I’m very glad to declare that despite the iffy title, Comic Con Episode IV: A Fan’s Hope, puts documentary maker and very nice guy Morgan Spurlock back on form. There’s a significant change to his style here, in that he’s never on camera due to the film following multiple protagonists (with multiple camera crews) through the 2010 Con.

First up there are two amateur artists hoping for a shot at working with the big boys (Comic Con, before growing into the all-encompassing pop culture mega-event it is today, was originally set up 40 years ago as a means for Joe Public to learn how to do exactly that). Then there’s the obsessive action figure collector, the geeky couple who met at last year’s event (and the boyfriend’s secret mission to propose to his other half at a Kevin Smith panel), a crew of amateur costume designers entering the highly competitive Masquerade Ball, and the most interesting of all, Mile High Comics proprietor Chuck Rozanski, who’s in times tough enough to consider selling his most prized book, valued at half a million dollars. All this is intercut with famous people (including exec producers Stan Lee, Joss Whedon and Harry Knowles) inking lyrical about both the artform and the event.

Empire has covered Comic Con many times, so I was sceptical as to what Spurlock could show of the event that I didn’t already know. More fool me. Comic Con is a BIG event, and I was elated to find that he has focused on areas that Empire barely can: comics themselves. The film crews have outdone themselves in terms of coverage (I doubt they can have stopped rolling for the entire four days of the event), so Spurlock has lots of material to play with (or it certainly seems that way), allowing him to present just the right number of great moments: frivolous, dramatic and poignant. It’s also very warm-hearted without ever spilling over into sentimentality. This is one for geeks to treasure.

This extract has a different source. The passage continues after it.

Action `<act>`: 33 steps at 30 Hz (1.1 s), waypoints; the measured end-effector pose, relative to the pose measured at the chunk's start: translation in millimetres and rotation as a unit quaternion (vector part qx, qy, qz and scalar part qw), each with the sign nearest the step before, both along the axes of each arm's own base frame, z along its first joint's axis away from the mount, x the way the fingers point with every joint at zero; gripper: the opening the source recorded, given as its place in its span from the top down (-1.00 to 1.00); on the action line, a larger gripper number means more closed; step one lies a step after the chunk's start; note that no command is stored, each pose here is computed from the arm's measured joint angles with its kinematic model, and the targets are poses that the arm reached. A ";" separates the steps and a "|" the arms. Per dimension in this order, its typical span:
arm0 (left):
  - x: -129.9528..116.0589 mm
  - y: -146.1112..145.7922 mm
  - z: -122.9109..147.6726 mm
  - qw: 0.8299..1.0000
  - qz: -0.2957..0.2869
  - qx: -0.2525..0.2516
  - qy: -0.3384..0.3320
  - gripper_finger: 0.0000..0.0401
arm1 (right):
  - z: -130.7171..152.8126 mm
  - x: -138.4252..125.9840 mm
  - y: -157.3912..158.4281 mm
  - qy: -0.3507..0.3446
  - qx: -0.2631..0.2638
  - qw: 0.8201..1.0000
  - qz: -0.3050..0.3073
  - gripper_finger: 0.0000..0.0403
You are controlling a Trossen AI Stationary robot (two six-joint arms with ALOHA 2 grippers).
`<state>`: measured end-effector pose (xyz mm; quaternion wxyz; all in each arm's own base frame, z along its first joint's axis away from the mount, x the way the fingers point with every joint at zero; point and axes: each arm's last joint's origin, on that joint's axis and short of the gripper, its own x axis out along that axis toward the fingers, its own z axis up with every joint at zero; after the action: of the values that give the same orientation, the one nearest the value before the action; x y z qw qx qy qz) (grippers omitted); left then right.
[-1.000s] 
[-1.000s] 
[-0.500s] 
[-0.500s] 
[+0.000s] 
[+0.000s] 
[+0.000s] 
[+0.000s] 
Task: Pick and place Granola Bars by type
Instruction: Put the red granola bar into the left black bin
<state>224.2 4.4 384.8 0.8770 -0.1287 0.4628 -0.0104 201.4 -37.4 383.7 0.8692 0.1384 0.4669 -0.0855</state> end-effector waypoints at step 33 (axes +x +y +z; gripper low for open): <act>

My final film for BIFF this year was the Korean thriller The Yellow Sea. It was recommended by a friend, who promised two “ker-azy action set pieces”. And I got them; I just wish I could have seen them a bit better.

I’m not a detractor of shaky-cam: I like the Paul Greengrass’ kinetic, quasi-verite style very much, and I don’t have a problem with every second Hollywood actioner ripping it off for whatever reason. But Hong-jin Na’s film takes it to another level. A level where a man thoughtfully staring at a stain on the wall requires a generous bit of shake, and where action sequences are a vomitous blur. Remember the opening car chase in Quantum Of Solace? This makes that look like Quetin Dupieux’s Rubber. Seriously, dude, smooth it out a little.

The good news is that what I could see looked terrific. The noirish set-up opens on the tri-border area of the title, where China, Russia and North Korea meet. Down-on-his-luck cab driver Ku-Nam (Ha Jung-Wu) is in debt for a shitload of money after paying for his wife’s visa to go and work in South Korea, only to have heard nothing from her in six months. He’s spotted by local gang boss Myung-Ga (Yun-Seok Kim – a great actor in a film-stealing role) who will clear Ku-Nam’s debt if he’ll go to South Korea and kill a man. From there, it gets really complicated. Too complicated, actually – I must confess, by the time the dust had settled, I didn’t understand each character’s connection to certain others (especially a late arrival in the final act) and I wasn’t alone. Where The Yellow Sea excels however, is (where visible) in its Old Boy-style antics – knives, axes, pipes, bats, and bones as weapons… in the immortal words of Martin Riggs, “we’re gonna get bloody on this one.”

Despite those two highly impressive set pieces (and a few other cracking moments besides), I can’t honestly recommend going to see this in a cinema due to the nausea factor. However, this should be much improved on a smaller screen, and I will certainly watch it again - possibly with a fluent English/Korean speaker to help in decoding the devilishly tangled details. A great film that is, sadly, barely watchable in the literal sense, this is a recommendation, but only in the right viewing circumstances.